Exercise brief: Please return all lines in the listing holding the word "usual".

The data:
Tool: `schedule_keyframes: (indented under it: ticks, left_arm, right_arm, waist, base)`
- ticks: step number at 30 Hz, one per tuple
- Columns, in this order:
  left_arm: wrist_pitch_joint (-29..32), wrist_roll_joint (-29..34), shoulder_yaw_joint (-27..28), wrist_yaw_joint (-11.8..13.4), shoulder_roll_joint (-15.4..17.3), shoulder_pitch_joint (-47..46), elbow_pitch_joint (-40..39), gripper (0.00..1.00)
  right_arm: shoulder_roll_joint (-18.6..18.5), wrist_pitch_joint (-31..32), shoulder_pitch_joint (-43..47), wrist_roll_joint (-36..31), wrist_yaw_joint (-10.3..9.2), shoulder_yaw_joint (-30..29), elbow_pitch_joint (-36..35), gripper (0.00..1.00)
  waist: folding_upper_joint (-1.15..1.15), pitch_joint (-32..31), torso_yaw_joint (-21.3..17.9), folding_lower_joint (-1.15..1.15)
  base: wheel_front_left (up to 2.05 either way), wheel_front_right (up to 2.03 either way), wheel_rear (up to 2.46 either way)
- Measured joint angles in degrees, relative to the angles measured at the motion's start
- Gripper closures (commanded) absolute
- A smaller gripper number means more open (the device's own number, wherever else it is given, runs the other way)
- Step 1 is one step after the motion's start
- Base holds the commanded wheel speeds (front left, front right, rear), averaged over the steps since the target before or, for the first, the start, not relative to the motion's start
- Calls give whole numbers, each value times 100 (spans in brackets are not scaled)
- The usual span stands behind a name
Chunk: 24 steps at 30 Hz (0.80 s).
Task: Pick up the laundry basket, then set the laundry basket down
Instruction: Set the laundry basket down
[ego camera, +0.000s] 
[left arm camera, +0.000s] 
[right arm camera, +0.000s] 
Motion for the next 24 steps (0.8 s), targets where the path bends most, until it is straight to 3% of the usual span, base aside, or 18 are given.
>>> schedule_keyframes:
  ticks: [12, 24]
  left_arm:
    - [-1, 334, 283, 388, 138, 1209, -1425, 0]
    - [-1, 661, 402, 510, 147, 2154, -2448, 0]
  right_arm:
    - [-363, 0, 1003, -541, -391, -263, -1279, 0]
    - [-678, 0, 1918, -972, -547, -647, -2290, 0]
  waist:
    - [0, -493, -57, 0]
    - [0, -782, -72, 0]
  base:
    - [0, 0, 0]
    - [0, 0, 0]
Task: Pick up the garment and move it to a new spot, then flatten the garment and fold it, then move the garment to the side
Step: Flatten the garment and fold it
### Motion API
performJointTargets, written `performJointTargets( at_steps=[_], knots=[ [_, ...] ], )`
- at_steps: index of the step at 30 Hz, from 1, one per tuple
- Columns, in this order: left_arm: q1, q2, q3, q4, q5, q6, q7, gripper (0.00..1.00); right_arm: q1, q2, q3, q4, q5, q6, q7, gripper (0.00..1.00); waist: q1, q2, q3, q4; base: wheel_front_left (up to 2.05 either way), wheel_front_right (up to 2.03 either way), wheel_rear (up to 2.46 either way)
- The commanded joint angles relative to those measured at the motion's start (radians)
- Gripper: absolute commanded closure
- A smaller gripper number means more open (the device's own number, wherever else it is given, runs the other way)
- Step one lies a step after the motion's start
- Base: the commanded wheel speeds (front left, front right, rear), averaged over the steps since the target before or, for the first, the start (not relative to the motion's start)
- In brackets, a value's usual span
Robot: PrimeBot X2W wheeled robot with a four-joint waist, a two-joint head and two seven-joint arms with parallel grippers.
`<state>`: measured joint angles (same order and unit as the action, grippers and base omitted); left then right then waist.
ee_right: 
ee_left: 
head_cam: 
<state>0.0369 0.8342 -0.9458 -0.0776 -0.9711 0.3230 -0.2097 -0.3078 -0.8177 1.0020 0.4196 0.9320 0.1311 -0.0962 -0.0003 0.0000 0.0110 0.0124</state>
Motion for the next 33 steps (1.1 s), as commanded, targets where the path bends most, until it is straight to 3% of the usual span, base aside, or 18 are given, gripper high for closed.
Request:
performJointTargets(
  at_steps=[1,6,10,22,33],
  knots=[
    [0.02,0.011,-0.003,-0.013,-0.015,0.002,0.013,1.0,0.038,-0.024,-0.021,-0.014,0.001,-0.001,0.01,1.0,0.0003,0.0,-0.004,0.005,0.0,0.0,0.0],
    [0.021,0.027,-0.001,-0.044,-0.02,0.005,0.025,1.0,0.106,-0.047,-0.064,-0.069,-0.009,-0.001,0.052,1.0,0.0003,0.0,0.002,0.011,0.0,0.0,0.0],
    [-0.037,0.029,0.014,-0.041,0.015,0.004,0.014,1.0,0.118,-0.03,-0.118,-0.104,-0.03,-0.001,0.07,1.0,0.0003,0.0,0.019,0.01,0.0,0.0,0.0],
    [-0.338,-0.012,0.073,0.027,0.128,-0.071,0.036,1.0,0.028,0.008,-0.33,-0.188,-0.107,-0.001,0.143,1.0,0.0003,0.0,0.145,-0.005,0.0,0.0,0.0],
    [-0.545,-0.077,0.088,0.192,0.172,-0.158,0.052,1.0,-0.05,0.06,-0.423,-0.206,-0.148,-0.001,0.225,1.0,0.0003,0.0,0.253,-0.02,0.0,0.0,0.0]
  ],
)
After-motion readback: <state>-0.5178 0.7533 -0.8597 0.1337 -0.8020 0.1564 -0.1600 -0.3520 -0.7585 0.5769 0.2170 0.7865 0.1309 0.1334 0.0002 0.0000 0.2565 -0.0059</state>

Exercise output:
- The usual span stands behind a name
Motion for the next 24 steps (0.8 s), targets where the path bends most, until it is straight to 3% of the usual span, base aside, or 18 are given.
- In brackets, a value's usual span
Motion for the next 33 steps (1.1 s), as commanded, targets where the path bends most, until it is straight to 3% of the usual span, base aside, or 18 are given, gripper high for closed.

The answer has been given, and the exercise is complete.